Alors que François Hollande débute une visite d’État aux États-Unis, les présidents français et américain ont cosigné une tribune publiée des deux côtés de l'Atlantique dans laquelle ils se félicitent de la coopération franco-américaine en Afrique.
"Plus qu'ailleurs, c'est peut-être en Afrique que notre nouveau partenariat trouve son expression la plus visible", écrivent d’une même plume Barack Obama et François Hollande dans une tribune publiée, lundi 10 février, par "Le Monde" et "The Washington Post". Outre les initiatives visant à "renforcer l’agriculture et à lutter contre la faim, (…) le Sida, la tuberculose et le paludisme", c’est surtout sur les questions sécuritaires que la coopération est la plus évidente.
Succès au Mali grâce au soutien américain
L’interventionnisme français en Afrique, qui s’est traduit notamment par les opérations Serval (au Mali) et Sangaris (en Centrafrique), serait plutôt du goût des Américains. La première a d’ailleurs été un exemple du partenariat franco-américain sur le continent noir. "Je crois que les Américains ont été impressionnés par le succès français au Mali", analyse Jean-François Pactet, membre du Centre d’études stratégiques et internationales (CSIS), dans une interview accordée à RFI. "Ils sont impressionnés par la détermination française à s’impliquer et à agir et c’est un des éléments de la coopération franco-américaine qui marche vraiment de façon très satisfaisante aujourd’hui." Le chercheur note qu’"il y a eu une coopération franco-américaine très forte dès les étapes initiales au Conseil de sécurité (ONU) en matière de diplomatie et en matière de négociation des conditions qui ont permis à cette opération d’intervenir".
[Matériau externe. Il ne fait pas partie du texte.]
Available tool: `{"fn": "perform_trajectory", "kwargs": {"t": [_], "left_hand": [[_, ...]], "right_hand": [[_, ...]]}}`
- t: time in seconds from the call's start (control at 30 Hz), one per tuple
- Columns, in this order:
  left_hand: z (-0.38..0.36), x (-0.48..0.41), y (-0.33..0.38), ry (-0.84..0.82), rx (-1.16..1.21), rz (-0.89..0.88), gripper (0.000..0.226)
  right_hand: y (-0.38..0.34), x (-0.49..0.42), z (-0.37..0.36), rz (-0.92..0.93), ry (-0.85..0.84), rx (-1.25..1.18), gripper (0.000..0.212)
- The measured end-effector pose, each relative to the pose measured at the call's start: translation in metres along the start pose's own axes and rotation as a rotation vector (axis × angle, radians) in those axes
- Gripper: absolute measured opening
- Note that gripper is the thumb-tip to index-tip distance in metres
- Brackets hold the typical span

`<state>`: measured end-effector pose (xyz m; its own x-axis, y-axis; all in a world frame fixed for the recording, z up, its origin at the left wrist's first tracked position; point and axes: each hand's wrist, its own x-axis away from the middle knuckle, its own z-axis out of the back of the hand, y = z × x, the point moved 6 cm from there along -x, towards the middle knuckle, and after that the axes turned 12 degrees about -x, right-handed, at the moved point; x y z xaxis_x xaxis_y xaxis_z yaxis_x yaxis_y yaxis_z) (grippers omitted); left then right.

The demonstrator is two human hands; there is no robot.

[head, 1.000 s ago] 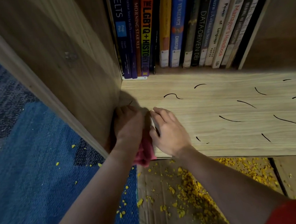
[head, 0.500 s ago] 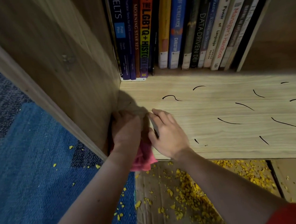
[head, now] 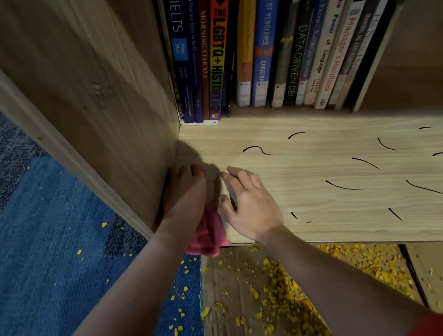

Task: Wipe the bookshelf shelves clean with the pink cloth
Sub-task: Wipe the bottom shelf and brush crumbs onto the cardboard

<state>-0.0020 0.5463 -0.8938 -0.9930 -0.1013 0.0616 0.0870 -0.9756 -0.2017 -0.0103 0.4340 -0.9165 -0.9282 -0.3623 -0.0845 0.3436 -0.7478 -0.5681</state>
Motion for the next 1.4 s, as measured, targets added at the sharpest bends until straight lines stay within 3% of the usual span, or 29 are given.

Au Mali, le Pentagone s’est chargé d’acheminer sur le terrain une partie du matériel militaire et a fourni à l’armée française des avions ravitailleurs et des avions de surveillance. Un coup de main précieux, de l’avis de nombreux experts militaires. Si l’opération militaire au Mali a été un succès, un an plus tard, malgré un retour progressif de la démocratie, le Nord du pays est toujours instable. Les violences entre communautés sont récurrentes et les populations en attente d'aide au développement se sentent toujours laissées pour compte.
Un partenariat "opérationnel" à renforcer
La lutte contre le terrorisme dans la bande sahélienne était déjà le sujet majeur de la visite à Washington de Jean-Yves Le Drian, fin janvier. Le ministre français de la Défense venait présenter à son homologue américain, Chuck Hagel, la nouvelle stratégie française en Afrique. L’occasion de plaider pour un partenariat stratégique renforcé "tout à fait indispensable" avec les États-Unis dans la lutte contre le terrorisme en Afrique. L’armée française a par ailleurs récemment acheté en urgence deux drones de surveillance américains Reaper MQ-9, capables de faire du renseignement sur l’ensemble de la zone sahélienne, et installé une station de contrôle au sol à Niamey.
En ligne de mire de Paris et Washington : le Fezzan (Sud libyen), où le terrorisme s’est installé depuis le départ de Mouammar Kadhafi en 2011 et renforcé après la traque des djihadistes du Nord-Mali. Mercredi 5 février, dans une interview à RFI, le ministre de l’Intérieur du Niger, Massoudou Hassoumi, a purement et simplement appelé "les puissances qui sont intervenues en Libye [dont la France et les Etats-Unis] pour renverser le colonel Kadhafi" à "faire le service après-vente (…) pour éradiquer la menace terroriste dans le Sud de la Libye". Une demande d’intervention claire à laquelle Paris et Washington réfléchissent. Selon RFI, trois drones tueurs de l'armée américaine sont arrivés à Niamey. Certaines sources évoquent même un déploiement ultérieur de troupes près de la ville nigérienne d’Agadez, au plus proche de la Libye, alors qu’un nouveau détachement de forces spéciales américaines et françaises est attendu au Niger pour la mi-février. Elles doivent officiellement participer à un exercice régional qui s'est déjà déroulé par le passé au Mali et en Mauritanie.
À l’issue de son entretien avec Chuck Hagel, fin janvier au Pentagone, Jean-Yves Le Drian avait exprimé son souhait de voir la coopération avec les États-Unis s’étendre davantage. Si Français et Américains contribuent – du Sénégal à la Somalie – à l'entraînement et à l'équipement des forces régionales pour qu'elles puissent assurer elles-mêmes la sécurité, Paris voudrait une politique plus volontariste de son allié d’outre-Atlantique "dans le domaine opérationnel". Une manière de suggérer à Washington d’apporter plus qu’un simple appui logistique ou financier en cas de nouvelle intervention sur la terre africaine.